DASPO photographers did not develop their own film. The film wasn’t even processed in-country, but instead packed and shipped stateside to either the Redstone Arsenal in Alabama or to the Army Pictorial Center in New York for processing and evaluation.

“[In the field] we would carefully tape the metal film cans closed and stow them in numerous pockets or in a backpack,” Acheson said. “When we got back to the Villa, first thing we did was type up our captions and get the undeveloped film onto an airplane back to the States to be processed. You had to be really careful handing the film in such hot, humid conditions.”

“We weren’t a news agency, so turnaround wasn’t as important to our work. We could afford to send our undeveloped film stateside for processing,” Grigsby explained. “They’d make contact sheets which they’d send back to Hawaii for critique. It was always interesting to see which shots they chose to print, given there was no input from us.”

The Rewards of Foresight

In 1973 DASPO experienced the same postwar downsizing as the rest of the military. DASPO Pacific was closed in December of 1974, with the remaining personnel and equipment transferred to DASPO CONUS. Eventually all three DASPO detachments were consolidated into the renamed Army Special Operations Pictorial Detachment at Fort Bragg. Today the Army’s 55th Combat Camera Company at Fort Meade carries out the mission that began with the formation of DASPO in 1962.

Photo: Lawrence J. Sullivan, DASPO Pacific (NARA)Only about 200 soldier-photographers—325, if you include the officers and the film editors back at the Pentagon—served in DASPO during its brief history. Given both the quality and importance of their work, along with the vast latitude they were given to creatively navigate obstacles to their mission, it’s no surprise that most continued on to prestigious careers in the military and in civilian life: photojournalists, advertising executives, Smithsonian and National Geographic photographers, Hollywood special effects cameramen, a CNN correspondent. 

In the intervening years, some reconnected to form the DASPO Combat Photographers Association and began holding annual reunions.

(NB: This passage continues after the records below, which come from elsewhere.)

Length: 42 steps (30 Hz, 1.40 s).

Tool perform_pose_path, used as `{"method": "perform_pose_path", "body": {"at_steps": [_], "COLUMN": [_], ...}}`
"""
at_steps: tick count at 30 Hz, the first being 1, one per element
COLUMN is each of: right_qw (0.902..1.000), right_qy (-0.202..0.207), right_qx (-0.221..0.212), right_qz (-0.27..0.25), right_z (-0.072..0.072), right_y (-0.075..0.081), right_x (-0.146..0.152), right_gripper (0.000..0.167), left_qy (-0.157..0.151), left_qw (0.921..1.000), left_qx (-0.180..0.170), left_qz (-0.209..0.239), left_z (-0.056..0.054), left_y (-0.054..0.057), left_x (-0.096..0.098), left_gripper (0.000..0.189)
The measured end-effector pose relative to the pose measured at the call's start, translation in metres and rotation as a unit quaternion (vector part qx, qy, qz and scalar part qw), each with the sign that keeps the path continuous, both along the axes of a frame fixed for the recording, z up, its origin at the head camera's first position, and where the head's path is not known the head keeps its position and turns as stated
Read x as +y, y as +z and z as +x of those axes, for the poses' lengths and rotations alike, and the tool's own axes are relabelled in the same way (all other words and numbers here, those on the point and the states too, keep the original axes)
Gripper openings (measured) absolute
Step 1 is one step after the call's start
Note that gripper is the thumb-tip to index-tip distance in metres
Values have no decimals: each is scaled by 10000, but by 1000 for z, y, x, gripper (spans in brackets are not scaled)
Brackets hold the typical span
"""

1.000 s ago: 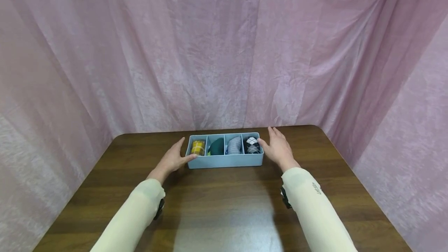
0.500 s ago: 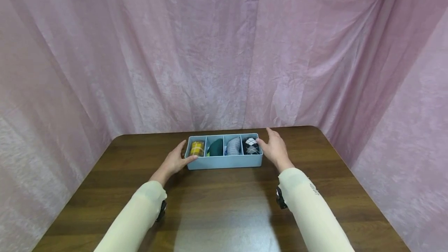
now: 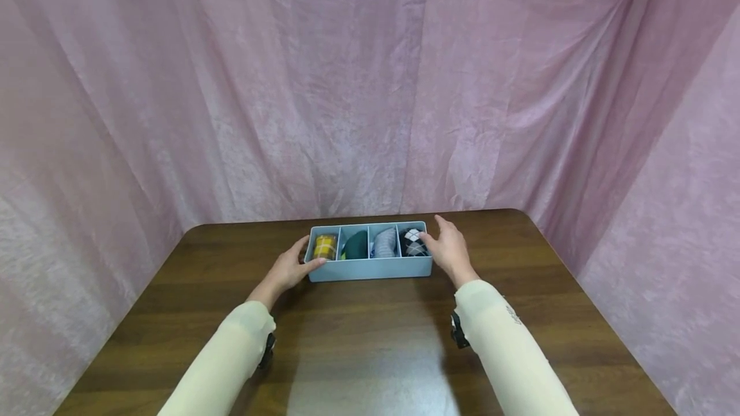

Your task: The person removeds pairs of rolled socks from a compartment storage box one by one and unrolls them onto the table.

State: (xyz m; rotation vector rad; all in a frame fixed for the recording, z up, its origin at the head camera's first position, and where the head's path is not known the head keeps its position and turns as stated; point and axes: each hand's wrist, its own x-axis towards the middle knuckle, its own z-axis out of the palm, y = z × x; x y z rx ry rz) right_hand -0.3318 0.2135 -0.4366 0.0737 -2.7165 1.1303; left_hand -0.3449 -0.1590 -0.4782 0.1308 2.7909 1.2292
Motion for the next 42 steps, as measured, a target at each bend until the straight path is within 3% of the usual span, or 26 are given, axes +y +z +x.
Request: {"method": "perform_pose_path", "body": {"at_steps": [15,25,33,42], "right_qw": [9993,9974,9943,9860], "right_qy": [-87,-462,-750,-1193], "right_qx": [47,159,390,527], "right_qz": [-364,-538,-656,-1037], "right_z": [1,2,0,-1], "right_y": [-1,-8,-11,-17], "right_x": [-22,-37,-48,-65], "right_gripper": [60,56,53,53], "left_qy": [120,190,202,274], "left_qw": [9997,9991,9992,9989], "left_qx": [-154,-331,-275,-302], "left_qz": [111,176,185,224], "left_z": [3,6,8,9], "left_y": [0,2,3,1], "left_x": [-5,-9,-11,-11], "left_gripper": [88,87,86,85]}}
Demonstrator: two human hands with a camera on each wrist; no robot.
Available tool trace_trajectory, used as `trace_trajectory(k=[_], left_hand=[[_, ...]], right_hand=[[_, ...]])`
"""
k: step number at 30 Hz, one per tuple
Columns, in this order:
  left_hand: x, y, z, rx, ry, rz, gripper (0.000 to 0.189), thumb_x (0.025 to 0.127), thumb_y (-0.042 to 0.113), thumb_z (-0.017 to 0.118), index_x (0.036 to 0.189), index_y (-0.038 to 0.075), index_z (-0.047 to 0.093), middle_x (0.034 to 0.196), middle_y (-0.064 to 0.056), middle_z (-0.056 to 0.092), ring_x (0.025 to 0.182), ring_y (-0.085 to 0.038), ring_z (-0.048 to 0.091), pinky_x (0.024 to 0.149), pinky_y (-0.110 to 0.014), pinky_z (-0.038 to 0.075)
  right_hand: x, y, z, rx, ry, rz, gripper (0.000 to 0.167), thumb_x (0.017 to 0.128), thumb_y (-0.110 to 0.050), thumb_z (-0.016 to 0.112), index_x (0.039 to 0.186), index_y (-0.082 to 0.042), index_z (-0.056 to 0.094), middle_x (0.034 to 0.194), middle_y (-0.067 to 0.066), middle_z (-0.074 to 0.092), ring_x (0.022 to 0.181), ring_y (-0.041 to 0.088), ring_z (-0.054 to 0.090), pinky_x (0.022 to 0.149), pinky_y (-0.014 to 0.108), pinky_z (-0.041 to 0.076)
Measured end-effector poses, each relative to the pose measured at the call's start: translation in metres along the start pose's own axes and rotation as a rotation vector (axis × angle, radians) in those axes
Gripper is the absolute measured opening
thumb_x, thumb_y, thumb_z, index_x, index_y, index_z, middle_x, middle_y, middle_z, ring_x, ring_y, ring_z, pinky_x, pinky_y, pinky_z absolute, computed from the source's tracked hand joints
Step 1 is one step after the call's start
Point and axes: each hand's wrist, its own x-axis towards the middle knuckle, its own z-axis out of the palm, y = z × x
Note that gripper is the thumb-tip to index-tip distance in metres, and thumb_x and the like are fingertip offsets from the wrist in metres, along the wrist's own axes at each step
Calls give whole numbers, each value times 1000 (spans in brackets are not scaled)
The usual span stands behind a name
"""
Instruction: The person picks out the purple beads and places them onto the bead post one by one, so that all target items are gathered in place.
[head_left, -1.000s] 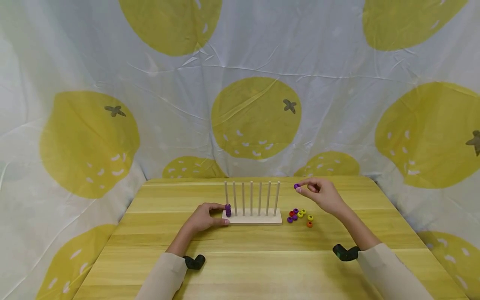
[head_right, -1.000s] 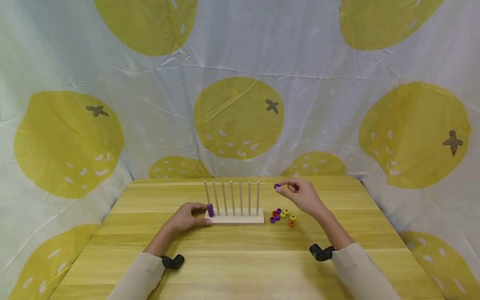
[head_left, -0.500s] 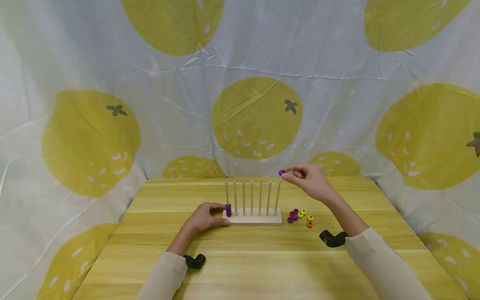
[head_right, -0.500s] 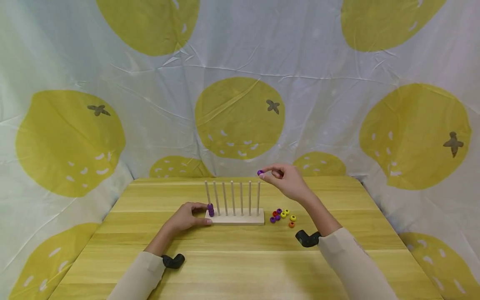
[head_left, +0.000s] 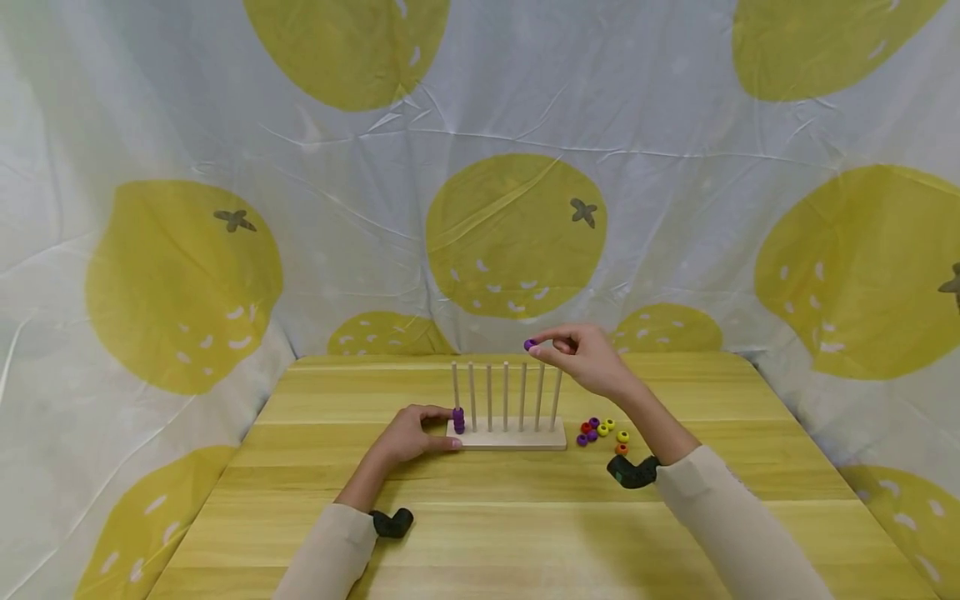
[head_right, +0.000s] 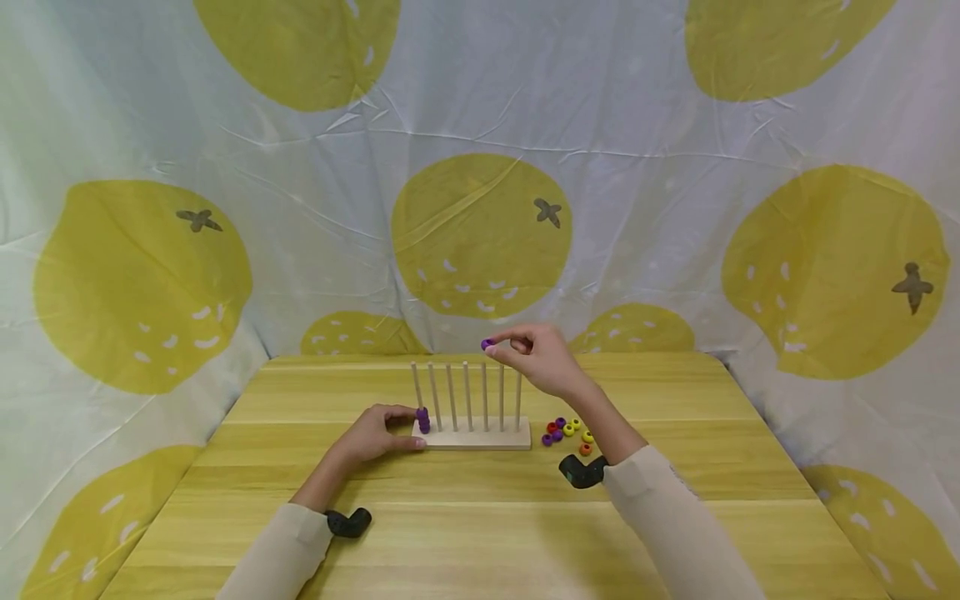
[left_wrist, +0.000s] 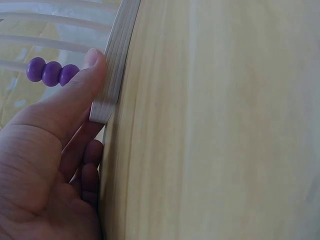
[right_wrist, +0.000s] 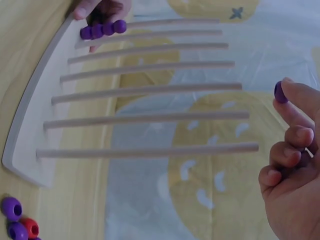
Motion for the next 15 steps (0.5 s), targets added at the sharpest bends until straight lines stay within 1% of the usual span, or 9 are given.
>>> trace_trajectory(k=[8, 12, 15], left_hand=[[1, -1, 0, -4, 4, -7, 59, 75, 42, 92, 127, 21, 74, 134, -6, 69, 133, -31, 59, 114, -51, 45], [1, -1, 0, -9, 3, -10, 58, 75, 42, 93, 126, 22, 75, 134, -5, 70, 132, -31, 59, 114, -52, 45], [1, 0, 0, -11, -1, -4, 57, 76, 42, 92, 127, 22, 75, 133, -5, 70, 132, -31, 60, 114, -52, 45]], right_hand=[[12, -14, 14, -26, -14, -32, 29, 97, -45, 71, 116, -24, 78, 61, -1, 34, 51, 14, 23, 54, 30, 31], [19, -20, 22, -18, -39, -39, 28, 97, -43, 71, 115, -23, 79, 62, -1, 34, 52, 14, 24, 55, 29, 31], [24, -23, 29, -3, -49, -37, 25, 96, -42, 73, 112, -23, 80, 63, -1, 34, 53, 15, 26, 56, 28, 31]])
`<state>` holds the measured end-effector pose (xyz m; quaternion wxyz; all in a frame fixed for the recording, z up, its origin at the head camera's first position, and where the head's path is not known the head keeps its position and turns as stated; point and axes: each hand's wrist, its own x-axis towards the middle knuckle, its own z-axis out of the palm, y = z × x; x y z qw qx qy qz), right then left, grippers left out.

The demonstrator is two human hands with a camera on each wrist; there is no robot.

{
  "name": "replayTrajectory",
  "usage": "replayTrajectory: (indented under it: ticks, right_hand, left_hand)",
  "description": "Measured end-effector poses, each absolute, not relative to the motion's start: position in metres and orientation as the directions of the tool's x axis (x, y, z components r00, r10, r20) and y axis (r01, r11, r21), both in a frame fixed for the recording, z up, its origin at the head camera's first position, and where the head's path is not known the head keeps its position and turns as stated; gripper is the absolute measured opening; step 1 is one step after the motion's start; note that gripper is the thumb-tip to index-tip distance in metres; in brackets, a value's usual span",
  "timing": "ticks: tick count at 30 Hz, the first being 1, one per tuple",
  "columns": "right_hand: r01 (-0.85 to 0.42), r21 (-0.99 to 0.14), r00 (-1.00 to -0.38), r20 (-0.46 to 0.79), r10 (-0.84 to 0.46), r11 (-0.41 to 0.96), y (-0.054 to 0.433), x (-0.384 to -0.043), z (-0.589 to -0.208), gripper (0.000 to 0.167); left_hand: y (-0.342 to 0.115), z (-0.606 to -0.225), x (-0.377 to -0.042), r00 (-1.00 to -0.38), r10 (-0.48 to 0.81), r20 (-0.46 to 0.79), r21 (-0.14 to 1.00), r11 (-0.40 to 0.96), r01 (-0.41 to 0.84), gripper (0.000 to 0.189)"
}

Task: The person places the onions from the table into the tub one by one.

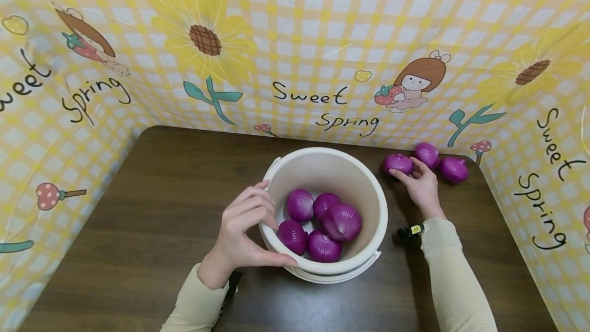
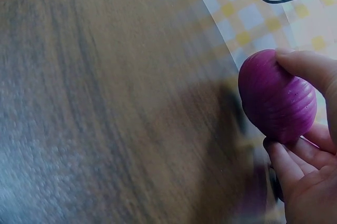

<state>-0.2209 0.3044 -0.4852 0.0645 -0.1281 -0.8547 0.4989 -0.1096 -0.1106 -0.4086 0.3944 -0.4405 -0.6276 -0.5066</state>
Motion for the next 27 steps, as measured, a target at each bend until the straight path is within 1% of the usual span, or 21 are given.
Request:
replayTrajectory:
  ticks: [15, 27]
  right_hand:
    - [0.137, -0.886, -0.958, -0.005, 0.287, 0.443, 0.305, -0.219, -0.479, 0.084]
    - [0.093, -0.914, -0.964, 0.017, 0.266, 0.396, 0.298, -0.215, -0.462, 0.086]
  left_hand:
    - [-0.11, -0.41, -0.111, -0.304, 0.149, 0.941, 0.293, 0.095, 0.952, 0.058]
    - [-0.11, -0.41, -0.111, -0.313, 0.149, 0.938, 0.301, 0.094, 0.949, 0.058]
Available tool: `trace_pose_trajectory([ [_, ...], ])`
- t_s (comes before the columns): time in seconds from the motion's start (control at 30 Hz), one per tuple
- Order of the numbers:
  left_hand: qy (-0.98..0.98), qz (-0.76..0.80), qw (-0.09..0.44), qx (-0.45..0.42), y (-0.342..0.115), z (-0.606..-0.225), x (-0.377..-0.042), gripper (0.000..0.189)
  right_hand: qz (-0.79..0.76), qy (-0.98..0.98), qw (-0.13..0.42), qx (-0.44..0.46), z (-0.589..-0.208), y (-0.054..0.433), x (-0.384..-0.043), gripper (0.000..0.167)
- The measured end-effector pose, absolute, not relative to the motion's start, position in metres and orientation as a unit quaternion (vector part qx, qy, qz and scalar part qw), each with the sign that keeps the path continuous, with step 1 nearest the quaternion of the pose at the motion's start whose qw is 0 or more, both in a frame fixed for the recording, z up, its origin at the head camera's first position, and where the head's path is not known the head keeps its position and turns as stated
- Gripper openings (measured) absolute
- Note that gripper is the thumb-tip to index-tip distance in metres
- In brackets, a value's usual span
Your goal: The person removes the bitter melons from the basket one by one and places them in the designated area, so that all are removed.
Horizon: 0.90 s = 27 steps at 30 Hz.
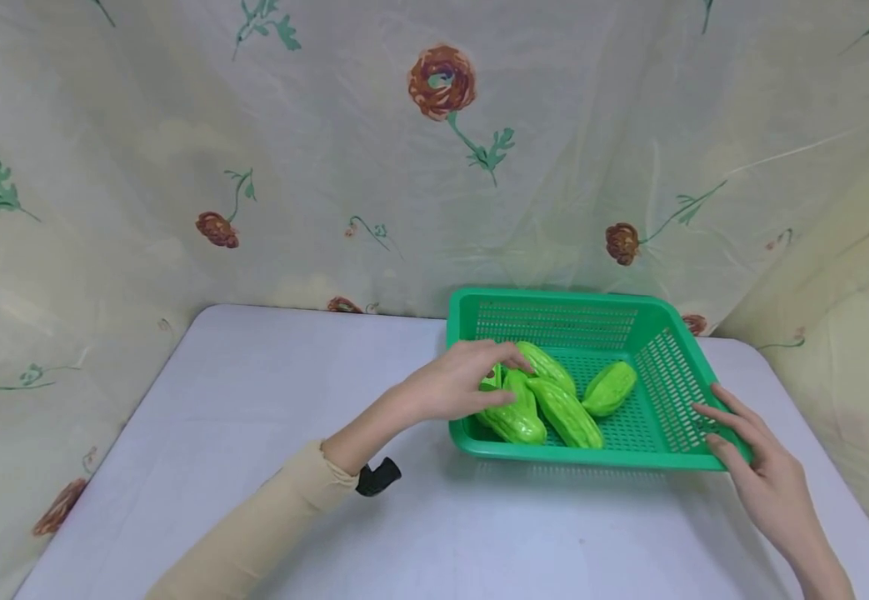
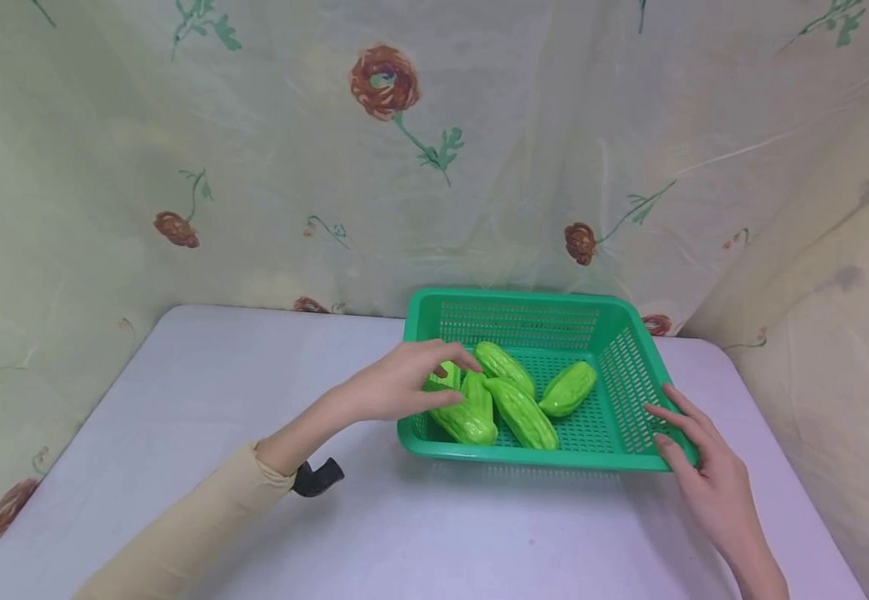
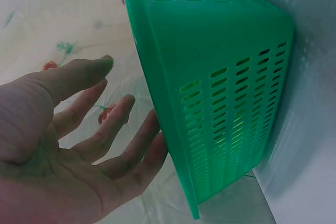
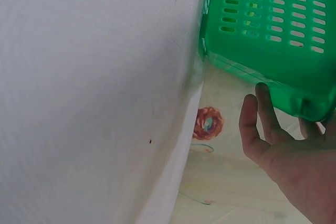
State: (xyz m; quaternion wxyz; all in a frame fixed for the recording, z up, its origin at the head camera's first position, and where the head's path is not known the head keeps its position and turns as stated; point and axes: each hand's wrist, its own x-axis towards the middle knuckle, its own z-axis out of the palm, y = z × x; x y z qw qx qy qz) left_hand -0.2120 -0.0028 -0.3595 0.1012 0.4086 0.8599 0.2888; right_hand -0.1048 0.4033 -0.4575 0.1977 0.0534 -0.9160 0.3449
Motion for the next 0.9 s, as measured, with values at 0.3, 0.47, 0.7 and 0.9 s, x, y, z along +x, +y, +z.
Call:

They’ve also established an archive of their work at Texas Tech University’s Vietnam Center, along with a scholarship in honor of the two DASPO members killed in the line of duty: Kermit Yoho and Charles “Rick” Rein.

Although the original purpose of DASPO was simply to provide the Pentagon with the best images possible for appraising the events of a war waged half a world away, the extraordinary images DASPO shooters captured have gone on to live second and third lives. First as a visual accompaniment to news reports of the day, providing the American public with an undiluted glimpse of the realities of what was happening in Vietnam. And then again as historical artifacts: a permanent, powerful visual record of the war preserved for future generations.